Do you believe you have bipolar disorder just because you experience a few mood swings a week? Well, it’ll take more than that to diagnose you as bipolar.
So then, how can we be sure that our loved ones aren’t suffering from bipolar disorders too?
Don’t worry; we understand how much you love and care for your family, and we’re here to help you.
Continue reading to find out everything you need to know about the disorder. Knowledge is power, and health is the greatest wealth!
Bipolar Disorder: What Is It and How Does It Affect You?
Manic depression, or widely known as bipolar disorder, is a mental health illness that is characterized by severe mood swings.
The mood of an individual can range from emotional highs (hypomania or mania) to emotional lows (depression).
You may feel hopeless or dismal when you’re depressed, and you may lose hope in life. When your mood shifts to mania, you may feel exuberant, bursting with energy, or abnormally agitated. This may have an impact on your way of life and general well-being.
Bipolar disorder, unfortunately, is a lifetime condition. However, the good news is that by sticking to a treatment plan, you can control your mood swings. This disorder is commonly treated with psychotherapy or medication.
Signs and Symptoms of Bipolar Disorder
Bipolar disorder is a mental disorder characterized by mood fluctuations ranging from exhilaration to sadness.
Despite the label bipolar, a person with bipolar disorder may never experience a serious depressive disorder. A manic episode, on the other hand, is all that is required for a bipolar illness diagnosis.
We will now distinguish between the signs and symptoms of bipolar disorder including the episodes of mania, hypomania, and depression.
Signs and Symptoms of Mania and Hypomania
Although mania and hypomania are two different types of episodes, they come with many of the same symptoms. Hypomania is a milder form of mania.

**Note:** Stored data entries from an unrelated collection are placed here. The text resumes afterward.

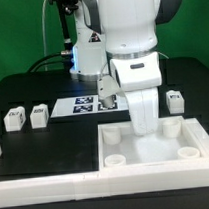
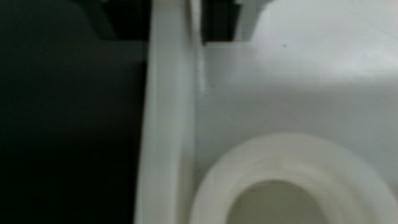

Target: Assemble one leg

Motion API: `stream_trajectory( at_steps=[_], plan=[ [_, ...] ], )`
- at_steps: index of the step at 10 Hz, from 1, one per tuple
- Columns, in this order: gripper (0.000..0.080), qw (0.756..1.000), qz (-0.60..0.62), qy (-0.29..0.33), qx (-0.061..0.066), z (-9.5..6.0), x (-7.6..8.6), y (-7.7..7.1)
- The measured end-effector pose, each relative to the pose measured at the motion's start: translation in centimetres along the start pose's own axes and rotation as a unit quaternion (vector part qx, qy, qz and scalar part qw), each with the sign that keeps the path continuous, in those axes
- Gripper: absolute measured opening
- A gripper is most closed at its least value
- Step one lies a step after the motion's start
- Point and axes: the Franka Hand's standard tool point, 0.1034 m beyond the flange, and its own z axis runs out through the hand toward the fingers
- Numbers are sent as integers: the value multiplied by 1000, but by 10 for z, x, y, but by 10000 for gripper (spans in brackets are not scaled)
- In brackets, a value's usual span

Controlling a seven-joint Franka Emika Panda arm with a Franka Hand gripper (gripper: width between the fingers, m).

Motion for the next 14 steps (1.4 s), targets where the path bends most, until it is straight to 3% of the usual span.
stream_trajectory(
  at_steps=[1,2,3,9,10,11,12,14],
  plan=[
    [318,1000,0,0,0,0,0,0],
    [502,1000,0,0,0,0,0,0],
    [601,1000,0,0,1,1,-1,0],
    [649,1000,1,0,0,0,-1,0],
    [649,1000,18,-3,-3,-9,-1,-1],
    [649,999,38,-7,-13,-28,1,-4],
    [649,996,87,-12,-15,-42,8,-12],
    [649,986,162,-14,-19,-57,36,-28]
  ],
)
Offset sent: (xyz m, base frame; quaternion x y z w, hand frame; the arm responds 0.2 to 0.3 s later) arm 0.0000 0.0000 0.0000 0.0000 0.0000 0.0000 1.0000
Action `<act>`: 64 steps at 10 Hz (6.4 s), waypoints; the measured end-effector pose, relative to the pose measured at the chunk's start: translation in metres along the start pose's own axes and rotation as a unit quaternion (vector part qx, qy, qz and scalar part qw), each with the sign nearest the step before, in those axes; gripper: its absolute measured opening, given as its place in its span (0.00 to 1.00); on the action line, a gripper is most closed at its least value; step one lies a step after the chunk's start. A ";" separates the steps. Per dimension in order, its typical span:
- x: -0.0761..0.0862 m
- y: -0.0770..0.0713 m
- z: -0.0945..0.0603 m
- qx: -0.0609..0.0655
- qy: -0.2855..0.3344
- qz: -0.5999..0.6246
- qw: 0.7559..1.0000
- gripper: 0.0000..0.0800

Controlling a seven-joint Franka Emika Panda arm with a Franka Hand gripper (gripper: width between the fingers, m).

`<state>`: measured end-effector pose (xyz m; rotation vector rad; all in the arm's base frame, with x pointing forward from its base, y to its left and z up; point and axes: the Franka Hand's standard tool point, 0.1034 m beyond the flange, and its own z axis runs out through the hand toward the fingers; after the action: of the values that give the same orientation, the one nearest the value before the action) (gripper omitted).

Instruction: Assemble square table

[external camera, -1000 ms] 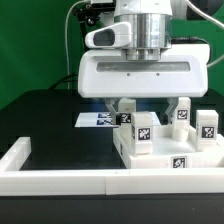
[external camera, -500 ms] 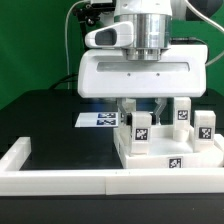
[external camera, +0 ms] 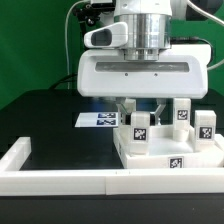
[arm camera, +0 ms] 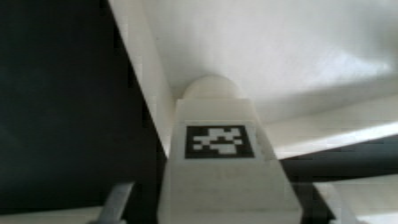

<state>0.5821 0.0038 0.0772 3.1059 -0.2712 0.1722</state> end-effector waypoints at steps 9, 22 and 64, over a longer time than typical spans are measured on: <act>-0.004 -0.003 0.002 0.008 0.015 0.459 0.888 0.36; -0.001 -0.002 0.000 0.011 0.018 0.299 0.954 0.81; -0.004 -0.003 0.003 0.014 0.019 0.605 0.796 0.59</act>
Offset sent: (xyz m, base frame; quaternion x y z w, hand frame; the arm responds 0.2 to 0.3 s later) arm -0.0109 0.0003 -0.0017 -0.0047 0.0108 0.2818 0.9594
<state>0.5789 0.0072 0.0735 2.3767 -2.1575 0.2233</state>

Few or more of the following symptoms are present in both a maniac and hypomanic episode:
- Abnormal upbeat
- Exaggerated feelings of happiness and self-assurance (euphoria)
- Racing thoughts
- Poor decision-making
- Increased energy
- Unusual talkativeness
Bipolar disorder symptoms differ from person to person, and they might change over time.
Sings and Symptoms of Depression
If you have bipolar disorder, you can experience more episodes of depression than mania, or the other way round. Symptoms might be so severe that daily duties become impossible.
The patterns are not usually consistent, and some people may encounter:
- Sad, tearful, lethargic, or hopeless moods
- Insomnia, or oversleeping
- Loss of energy
- Unexpected weight loss or weight gain
- Feelings of worthlessness or guilt
- Poor decision-making
- Restlessness or restricted behavior
- Suicidal thoughts
- Losing interest in things previously enjoyed
Suffering from Bipolar Disorders
Bipolar disorder is a disorder characterized by extremes. A person with the bipolar condition may be completely clueless that they are experiencing manic episodes.
They may be surprised by their actions when the manic episode is ended.
Bipolar disorder symptoms are more frequent and severe for some people. Because of the severity of the disease, it may be difficult to keep a job, and maintaining relationships may be challenging. The risk of suicide is also higher.
Excessively heightened or lethargic moods can sometimes lead to psychosis. Psychosis is a serious condition that causes a person to experience hallucinations or delusions as a result of extreme mood swings.
A person suffering from psychosis may form a false reality and imagine that they did something bad. There’s a chance the person will hear or see things that are not there.
Symptoms in Children and Adolescents
Symptoms of bipolar disorder in adolescents and children can be difficult to detect. It might be difficult to identify whether they experience regular ups and downs, or bipolar disorders symptoms.
Children and adolescents may experience different types of manic episodes than adults, with different patterns. Quick moods swings are common during episodes.
However, severe moods swings that are different from their normal moods swings are one of the most obvious indications for the presence of bipolar disorder.
When To See a Doctor
People with bipolar disorders usually underestimate how much their mental instability affects their lives. However, it is a serious disorder that is necessary to be treated.
If you’re showing signs of bipolar disorder talk to your doctor or any mental health professional. Bipolar disorder doesn’t improve by itself. Treatment from a professional can assist you in managing your symptoms.
Suicidal thoughts are more prevalent in people with bipolar disorder, so, if you feel like you’re leaning toward suicide, don’t hesitate to dial 911, go to the hospital, or talk to your relatives or friends right away.